Figura 15 – Organização do Taller Colômbia. Integração das dimensões social, cultural e ambiental

Fonte: Autor.

A estrutura e a metodologia apresentadas pelo Taller desenvolvido na Colômbia, em 2014, são elogiáveis. Acredita-se que seu sucesso deve-se ao fato de suas bases estruturantes serem apoiadas na integração de três dimensões: as sociais, as culturais e as ambientais.

No Taller da Colômbia, a dimensão social se caracteriza pelo processo de inter-relação entre as comunidades e o meio natural. A dimensão cultural representa a caracterização do território sempre em interação com as questões ambientais, as quais representam a terceira dimensão estruturante dessa organização.
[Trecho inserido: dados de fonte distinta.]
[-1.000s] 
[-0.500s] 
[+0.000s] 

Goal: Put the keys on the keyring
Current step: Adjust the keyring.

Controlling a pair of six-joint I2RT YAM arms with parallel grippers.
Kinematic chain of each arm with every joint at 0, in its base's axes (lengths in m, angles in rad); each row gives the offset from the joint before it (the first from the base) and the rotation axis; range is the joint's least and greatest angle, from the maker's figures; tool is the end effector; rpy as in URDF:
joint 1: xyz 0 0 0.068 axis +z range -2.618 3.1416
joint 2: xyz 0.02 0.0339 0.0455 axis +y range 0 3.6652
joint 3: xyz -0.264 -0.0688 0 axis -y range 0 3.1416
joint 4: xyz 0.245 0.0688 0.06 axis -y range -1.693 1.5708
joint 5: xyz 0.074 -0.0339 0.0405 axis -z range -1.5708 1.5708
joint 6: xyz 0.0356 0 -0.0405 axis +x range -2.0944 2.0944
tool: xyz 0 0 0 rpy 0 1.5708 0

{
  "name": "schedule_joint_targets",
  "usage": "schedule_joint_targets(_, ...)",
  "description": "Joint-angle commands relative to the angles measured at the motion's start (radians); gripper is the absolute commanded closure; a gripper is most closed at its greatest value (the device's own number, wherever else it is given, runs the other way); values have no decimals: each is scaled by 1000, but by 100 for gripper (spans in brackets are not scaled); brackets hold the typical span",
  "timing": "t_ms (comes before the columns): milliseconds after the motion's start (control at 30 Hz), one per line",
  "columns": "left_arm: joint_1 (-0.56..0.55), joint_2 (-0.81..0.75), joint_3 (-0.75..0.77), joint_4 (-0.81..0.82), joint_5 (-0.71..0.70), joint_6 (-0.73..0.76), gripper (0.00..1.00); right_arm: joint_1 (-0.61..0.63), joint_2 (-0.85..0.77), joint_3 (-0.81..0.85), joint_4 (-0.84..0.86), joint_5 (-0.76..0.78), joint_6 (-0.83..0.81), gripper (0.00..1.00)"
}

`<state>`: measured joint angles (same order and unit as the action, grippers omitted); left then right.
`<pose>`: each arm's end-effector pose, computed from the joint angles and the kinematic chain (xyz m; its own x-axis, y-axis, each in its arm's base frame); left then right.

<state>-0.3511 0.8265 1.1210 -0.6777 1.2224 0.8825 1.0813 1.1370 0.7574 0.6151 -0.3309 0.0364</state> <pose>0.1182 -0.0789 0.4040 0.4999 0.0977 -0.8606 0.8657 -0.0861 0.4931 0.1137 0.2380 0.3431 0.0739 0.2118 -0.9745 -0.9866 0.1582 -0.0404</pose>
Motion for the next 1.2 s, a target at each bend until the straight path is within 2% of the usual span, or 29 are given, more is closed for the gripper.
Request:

A Figura 16 mostra algumas áreas estudadas para os estudos talleristas colombianos, representadas em modelos físicos e elaboradas pelos alunos durante as oficinas do Taller.

Figura 16 – Modelos físicos das áreas estudadas no Taller Colômbia, 2014

O Taller da Colômbia foi uma experiência muito importante para o desenvolvimento da minha tese. Foi nele que compreendi a interação entre os valores que envolviam questões sociais, culturais e ambientais. Foi no desenvolver das atividades talleristas colombianas que percebi com maior clareza a importância da intervenção ativa das comunidades nas propostas de desenvolvimento de seus espaços habitados e seu entorno, buscando o melhor para os sujeitos a partir das vozes dos próprios sujeitos.